New motor vehicle deliveries in Australia have hit reverse for the second month in a row – after 14 months of consecutive growth ended earlier this year – with the Toyota RAV4 topping the charts for the fourth time this year.
The new-car market is still in positive territory over the first nine months of the year – up 4.1 per cent on last year’s record-setting year-to-date result – but experts forecast a decline of about 5 to 10 per cent by the end of 2024.
With three months remaining in 2024, the Toyota RAV4 is closing the gap in the sales race to the top-selling Ford Ranger – but it is far from certain to take top honours by the end of the year.
These vehicles led a Top 10 consisting entirely of utes and SUVs, without any traditional ‘passenger cars’ – hatchbacks, sedans, coupes or people movers.
Sales of hybrid vehicles are bucking the sales decline – up 34 per cent last month – but electric cars were down 27 per cent amid a sales slump for market leader Tesla.
Data published today reports 99,881 new vehicles were sold in Australia last month, down 9.8 per cent on September 2023’s sales.
It is the second consecutive month of decline – the longest streak of negative performance in more than two years – as a long-forecast slowdown in demand for new vehicles sets in.
When a 14-month streak of year-on-year new-car sales growth – the longest in two decades – ended after May 2024, deliveries of new vehicles were up 12 per cent year-to-date compared to the first five months of 2023.
At the end of September, the year-on-year increase has slipped to just 4.1 per cent – and last year’s annual sales record of 1.2 million vehicles is not expected to be surpassed.
Toyota has previously forecast 1.05 to 1.1 million deliveries over the calendar year, while Volkswagen Group Australia – importer of the VW, Skoda, Cupra and Audi brands – has forecast closer to 1.15 million.
“The market started very [well] in the first quarter, [and started] a little bit slowing down in the last [European] summer months [June to August],” VGA managing director Karsten Seifert told Drive prior to the publication of today’s results.
“We still think it’s on its way to one [million] 150 [thousand] … that is a very reasonable fit to the current forecast.”
The September 2024 sales data listed here is sourced from VFACTS data published by the Federal Chamber of Automotive Industries (FCAI), Australia’s peak body for new-car brands, as well as Tesla and Polestar data distributed through the Electric Vehicle Council, as these brands no longer submit figures to the FCAI’s reports.
Toyota remained the top-selling new-vehicle brand last month, reporting 18,110 deliveries – down 13.4 per cent for the month, but up 18.7 per cent year-to-date – and accounting for 18 per cent of cars sold.
It was followed by Ford (8303) riding high on the success of the Ranger ute and related Everest 4WD, which together account for 89 per cent of its year-to-date sales.
Mazda finished in third position for the seventh month in a row – its longest period out of second place in more than a decade, something the brand says it is not concerned with – as it shifts its focus to a growing range of luxury-priced SUVs.
Kia finished in fourth with 7650 deliveries, ahead of Mitsubishi (6130), Hyundai (5633) and Isuzu Ute (3929).
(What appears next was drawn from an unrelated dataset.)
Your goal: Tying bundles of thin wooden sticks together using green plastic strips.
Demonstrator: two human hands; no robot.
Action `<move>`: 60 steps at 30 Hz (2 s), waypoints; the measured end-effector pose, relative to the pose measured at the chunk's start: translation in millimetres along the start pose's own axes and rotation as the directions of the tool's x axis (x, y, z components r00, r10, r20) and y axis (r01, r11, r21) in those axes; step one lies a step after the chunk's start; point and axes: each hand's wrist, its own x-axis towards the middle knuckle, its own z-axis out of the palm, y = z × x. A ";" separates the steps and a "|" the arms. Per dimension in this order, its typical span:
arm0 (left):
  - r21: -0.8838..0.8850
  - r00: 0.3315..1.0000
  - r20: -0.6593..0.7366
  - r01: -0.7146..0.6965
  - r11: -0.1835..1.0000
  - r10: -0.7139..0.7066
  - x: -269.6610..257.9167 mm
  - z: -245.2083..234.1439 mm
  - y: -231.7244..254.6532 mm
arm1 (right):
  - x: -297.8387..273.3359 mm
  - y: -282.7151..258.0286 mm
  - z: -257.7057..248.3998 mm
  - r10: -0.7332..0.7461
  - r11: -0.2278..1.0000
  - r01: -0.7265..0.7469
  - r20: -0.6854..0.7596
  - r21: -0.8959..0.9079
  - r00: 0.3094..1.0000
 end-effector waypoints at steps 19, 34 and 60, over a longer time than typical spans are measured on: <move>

The Toyota RAV4 topped the new-car sales charts for the third month in a row, though its September 2024 result of 5182 deliveries is down on its record-setting August sales of 6712 vehicles.
Following in second and third were the Ford Ranger (4485) and Toyota HiLux (4313) utes – last year’s first and second best-selling vehicles – ahead of the Ford Everest.
Data below supplied by the Federal Chamber of Automotive Industries (FCAI), and compiled by Ben Zachariah and Alex Misoyannis.
UPDATE, 9:00pm 3 October 2024: The Electric Vehicle Council of Australia has issued corrected year-to-date sales totals for the Tesla Model 3 and Model Y. The Tesla brand total it originally supplied remains correct, but the split between the models has been updated. This story has been updated accordingly.